Le film débute à Paris avec la confirmation de Chagall comme un grand artiste lorsqu’il apprend que son œuvre sera exposée à Berlin. Ses amis lui « offrent une femme » en récompense, mais il la refusera, car sa Bella l’attend en Russie. Celle-ci est courtisée par Naum, un ami d’enfance de Chagall, qui sera durement rebuté dans ses tentatives de conquête au retour de l’artiste. Au moment où Chagall se marie, la guerre éclate et le couple ne sait trop où aller, ils erreront un peu partout en Russie, mais finiront par retrouver leur ville d’origine, où Chagall souhaitera recréer un Paris miniature; un pôle artistique avec une grande école d’art et un musée. Il fera venir Malevitch, une autorité dans le monde de l’art avant-garde et leurs visions différentes de l’art seront célébrées par Chagall, mais créera des frictions entre les différents groupes de jeunes artistes.
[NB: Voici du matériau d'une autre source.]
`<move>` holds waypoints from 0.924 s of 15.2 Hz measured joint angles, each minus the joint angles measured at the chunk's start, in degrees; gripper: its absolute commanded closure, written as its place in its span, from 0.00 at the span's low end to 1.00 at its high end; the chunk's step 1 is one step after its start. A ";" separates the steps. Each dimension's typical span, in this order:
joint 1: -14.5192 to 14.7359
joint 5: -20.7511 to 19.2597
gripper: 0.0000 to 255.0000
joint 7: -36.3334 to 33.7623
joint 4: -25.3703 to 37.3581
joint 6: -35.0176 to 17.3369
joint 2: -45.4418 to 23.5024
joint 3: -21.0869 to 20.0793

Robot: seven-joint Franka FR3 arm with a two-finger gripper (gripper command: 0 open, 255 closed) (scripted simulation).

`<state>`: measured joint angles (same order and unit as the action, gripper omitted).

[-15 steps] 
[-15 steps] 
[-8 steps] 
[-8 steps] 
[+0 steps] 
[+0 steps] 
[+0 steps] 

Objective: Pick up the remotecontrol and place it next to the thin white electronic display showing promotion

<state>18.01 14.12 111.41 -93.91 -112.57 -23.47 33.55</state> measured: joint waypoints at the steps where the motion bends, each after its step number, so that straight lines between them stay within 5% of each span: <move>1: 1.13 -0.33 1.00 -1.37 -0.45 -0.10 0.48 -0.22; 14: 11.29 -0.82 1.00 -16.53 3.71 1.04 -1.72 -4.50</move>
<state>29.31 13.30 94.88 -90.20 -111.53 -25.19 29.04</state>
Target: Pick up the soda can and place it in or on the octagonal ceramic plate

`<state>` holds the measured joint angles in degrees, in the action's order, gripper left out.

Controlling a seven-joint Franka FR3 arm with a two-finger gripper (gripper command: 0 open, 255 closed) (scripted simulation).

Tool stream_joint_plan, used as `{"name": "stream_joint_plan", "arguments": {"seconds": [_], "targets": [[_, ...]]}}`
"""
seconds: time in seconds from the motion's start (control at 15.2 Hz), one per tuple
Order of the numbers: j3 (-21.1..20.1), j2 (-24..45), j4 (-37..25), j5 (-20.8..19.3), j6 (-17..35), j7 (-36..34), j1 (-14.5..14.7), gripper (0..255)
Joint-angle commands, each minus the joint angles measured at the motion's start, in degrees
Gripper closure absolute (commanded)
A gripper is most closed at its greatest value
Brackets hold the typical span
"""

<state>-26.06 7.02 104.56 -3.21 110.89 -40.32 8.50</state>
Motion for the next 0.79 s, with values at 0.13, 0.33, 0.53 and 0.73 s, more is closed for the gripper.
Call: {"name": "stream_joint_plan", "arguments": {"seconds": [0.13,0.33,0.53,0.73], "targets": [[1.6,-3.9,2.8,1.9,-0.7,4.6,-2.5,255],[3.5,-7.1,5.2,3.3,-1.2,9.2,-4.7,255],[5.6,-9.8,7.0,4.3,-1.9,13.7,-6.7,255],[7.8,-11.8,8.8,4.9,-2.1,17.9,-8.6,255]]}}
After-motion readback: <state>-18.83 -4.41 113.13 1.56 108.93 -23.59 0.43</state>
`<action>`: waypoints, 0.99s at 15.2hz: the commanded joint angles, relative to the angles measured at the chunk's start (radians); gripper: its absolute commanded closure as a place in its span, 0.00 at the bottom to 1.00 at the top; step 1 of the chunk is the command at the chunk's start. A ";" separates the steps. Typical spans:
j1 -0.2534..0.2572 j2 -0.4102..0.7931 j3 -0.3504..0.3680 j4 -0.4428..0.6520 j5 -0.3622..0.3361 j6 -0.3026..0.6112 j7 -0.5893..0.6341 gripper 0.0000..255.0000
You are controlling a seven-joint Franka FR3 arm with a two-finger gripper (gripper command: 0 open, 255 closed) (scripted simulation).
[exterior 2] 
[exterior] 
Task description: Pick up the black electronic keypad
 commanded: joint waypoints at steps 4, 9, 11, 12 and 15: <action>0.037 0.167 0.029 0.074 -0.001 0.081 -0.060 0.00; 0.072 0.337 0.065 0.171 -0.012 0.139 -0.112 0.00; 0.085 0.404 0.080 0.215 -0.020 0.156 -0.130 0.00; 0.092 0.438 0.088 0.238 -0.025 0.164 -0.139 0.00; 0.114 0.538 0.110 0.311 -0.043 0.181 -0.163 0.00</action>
Le récit est construit autour de deux « antagonistes » de Chagall que lui, naïvement, verra comme des amis. Son ami Naum, devenu haut placé dans l’armée, l’aidera avec ses projets, mais sa présence commencera à nuire et ce dernier commencera lui aussi à vouloir se débarrasser de Marc pour éventuellement obtenir Bella. Malevitch deviendra lui aussi un obstacle à ses desseins de musée et d’école, car ses étudiants et lui s’agiteront et les discours de l’artiste sur sa volonté de renouer avec ce qu’il appelle « Dieu » dérangeront fortement les autorités révolutionnaires. Chagall sera souvent vu comme le responsable des débordements de Malevitch.
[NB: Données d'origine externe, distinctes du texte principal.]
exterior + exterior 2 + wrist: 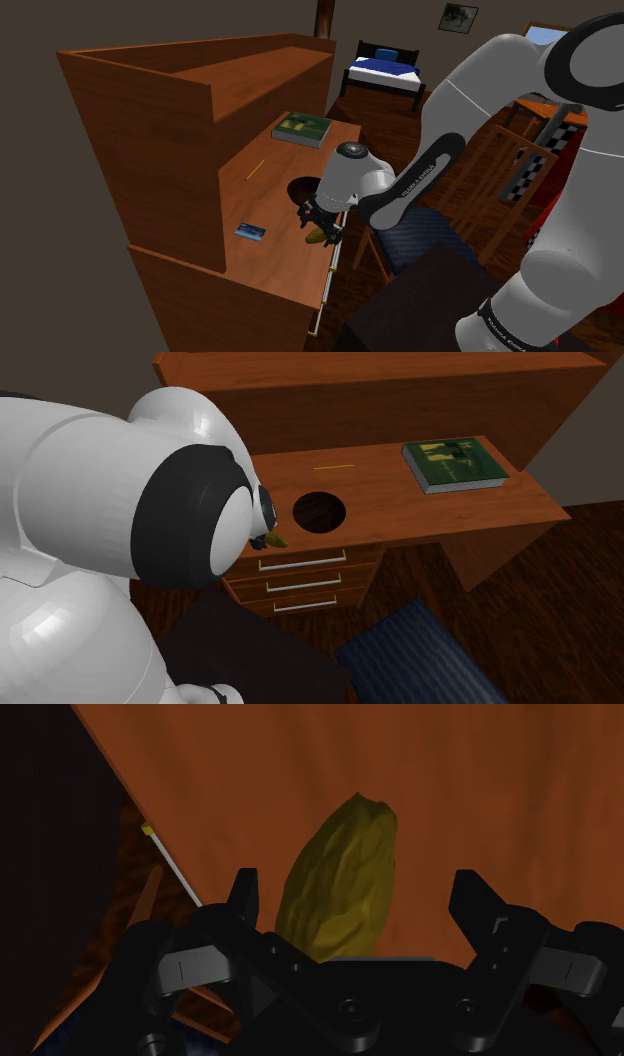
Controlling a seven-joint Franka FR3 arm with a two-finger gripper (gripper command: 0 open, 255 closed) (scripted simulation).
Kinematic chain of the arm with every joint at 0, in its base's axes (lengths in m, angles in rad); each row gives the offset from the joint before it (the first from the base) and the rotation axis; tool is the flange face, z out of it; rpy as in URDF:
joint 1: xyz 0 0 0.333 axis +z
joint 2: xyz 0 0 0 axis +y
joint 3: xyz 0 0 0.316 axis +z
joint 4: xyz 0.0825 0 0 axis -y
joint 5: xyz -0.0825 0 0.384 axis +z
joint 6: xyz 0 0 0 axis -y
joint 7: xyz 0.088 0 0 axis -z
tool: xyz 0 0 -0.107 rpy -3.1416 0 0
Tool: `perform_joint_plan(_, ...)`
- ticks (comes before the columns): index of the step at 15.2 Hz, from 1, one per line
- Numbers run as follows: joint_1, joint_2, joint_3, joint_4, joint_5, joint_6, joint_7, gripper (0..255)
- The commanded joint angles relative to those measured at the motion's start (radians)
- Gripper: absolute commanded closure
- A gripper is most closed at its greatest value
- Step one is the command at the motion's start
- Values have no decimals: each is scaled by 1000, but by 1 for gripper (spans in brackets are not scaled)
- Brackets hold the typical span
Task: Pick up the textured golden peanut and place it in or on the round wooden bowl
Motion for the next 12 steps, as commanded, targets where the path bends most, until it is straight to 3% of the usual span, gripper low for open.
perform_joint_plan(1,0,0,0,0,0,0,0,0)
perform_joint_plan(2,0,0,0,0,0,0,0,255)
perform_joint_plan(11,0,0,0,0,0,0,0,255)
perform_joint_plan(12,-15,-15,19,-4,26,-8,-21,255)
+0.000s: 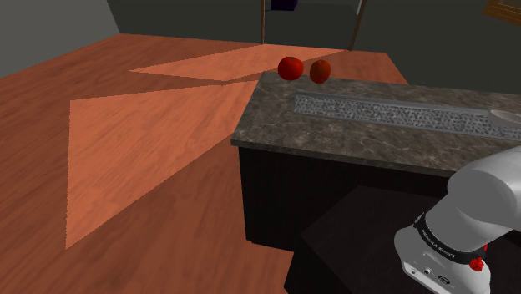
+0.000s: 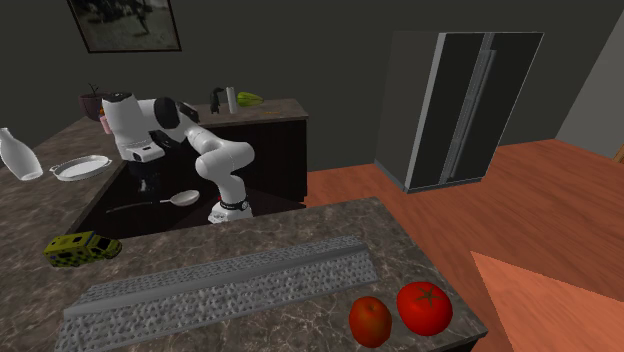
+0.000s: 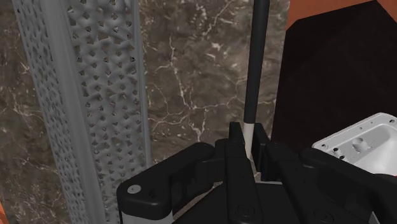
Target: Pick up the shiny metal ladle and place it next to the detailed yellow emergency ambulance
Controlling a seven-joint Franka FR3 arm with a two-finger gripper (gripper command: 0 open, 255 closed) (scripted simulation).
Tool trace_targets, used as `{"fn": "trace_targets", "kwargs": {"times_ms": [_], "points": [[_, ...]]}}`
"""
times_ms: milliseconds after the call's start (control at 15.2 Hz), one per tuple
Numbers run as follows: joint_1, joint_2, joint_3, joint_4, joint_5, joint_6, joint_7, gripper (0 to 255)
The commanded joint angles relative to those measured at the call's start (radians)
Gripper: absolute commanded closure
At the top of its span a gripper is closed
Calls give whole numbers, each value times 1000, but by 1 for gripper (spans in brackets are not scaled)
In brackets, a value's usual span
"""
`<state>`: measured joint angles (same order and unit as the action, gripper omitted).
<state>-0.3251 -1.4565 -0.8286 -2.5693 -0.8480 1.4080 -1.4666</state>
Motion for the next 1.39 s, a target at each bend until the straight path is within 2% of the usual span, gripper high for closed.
{"fn": "trace_targets", "kwargs": {"times_ms": [0, 1320], "points": [[-8, -10, -19, -23, -18, 14, 2, 255], [-108, -77, -282, -214, -261, 150, -5, 255]]}}
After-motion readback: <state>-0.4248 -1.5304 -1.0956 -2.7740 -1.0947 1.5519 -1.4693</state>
Dans ce film, Alexandr Mitta, cinéaste de longue date, mêle réalisme magique et mélodrame avec beaucoup d’aisance et d’audace. Son style est très conséquent avec l’art de Chagall dans son désir d’élévation avec sa luminosité et ses scènes fantaisistes. Le réalisateur fait preuve de beaucoup de témérité en s’amusant à mettre différents filtres de couleurs dans ses plans et en animant des formes de couleurs à l’écran lorsque Malevitch, avec son style « suprématiste », une forme de futurisme qui, sous « l’art de la forme la plus simple, veut connecter la terre et le cosmos », explique ses idées de grandeurs.
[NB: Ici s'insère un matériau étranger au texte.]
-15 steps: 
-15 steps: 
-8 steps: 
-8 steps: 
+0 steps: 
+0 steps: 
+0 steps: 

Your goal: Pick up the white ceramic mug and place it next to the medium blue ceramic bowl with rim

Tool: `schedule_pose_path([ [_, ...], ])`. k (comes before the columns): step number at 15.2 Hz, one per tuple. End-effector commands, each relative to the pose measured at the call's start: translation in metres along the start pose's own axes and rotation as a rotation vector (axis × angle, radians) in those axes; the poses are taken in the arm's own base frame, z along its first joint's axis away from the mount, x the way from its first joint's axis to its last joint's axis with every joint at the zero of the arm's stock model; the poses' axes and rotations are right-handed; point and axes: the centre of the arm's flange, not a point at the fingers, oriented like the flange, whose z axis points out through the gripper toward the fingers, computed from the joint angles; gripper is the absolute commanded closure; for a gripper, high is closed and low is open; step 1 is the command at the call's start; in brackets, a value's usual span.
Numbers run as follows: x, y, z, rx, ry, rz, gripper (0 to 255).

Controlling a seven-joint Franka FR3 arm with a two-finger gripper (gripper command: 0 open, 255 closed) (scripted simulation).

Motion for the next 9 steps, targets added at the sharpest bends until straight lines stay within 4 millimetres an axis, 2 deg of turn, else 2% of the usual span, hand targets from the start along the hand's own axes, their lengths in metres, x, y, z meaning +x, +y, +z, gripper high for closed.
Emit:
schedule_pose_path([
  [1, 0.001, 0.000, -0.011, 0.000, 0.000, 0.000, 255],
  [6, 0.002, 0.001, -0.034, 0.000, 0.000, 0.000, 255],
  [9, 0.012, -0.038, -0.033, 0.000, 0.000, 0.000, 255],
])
Chagall dans le film voit le monde et la vie d’une façon outrageusement positive et est tout le temps en train de rêver. C’est Bella qui tentera de garder les pieds sur terre pour lui et prend de multiples risques pour l’aider à accomplir ses désirs de grandeurs et sauver les meubles à plusieurs occasions pour son amoureux qui n’a jamais vraiment conscience des risques qu’il court ou des gens qu’il met en danger. Bella est une résistante, mais Chagall lui semble présenté comme une personne niaise qui vit dans le déni total de la situation désastreuse de la guerre et de la violence dictatoriale du régime révolutionnaire. La représentation du peintre par Mitta frôle parfois la parodie, et c’est là que le film peut déranger, mais le résultat final reste un bel hommage à Chagall et aux tenants de l’art en Russie.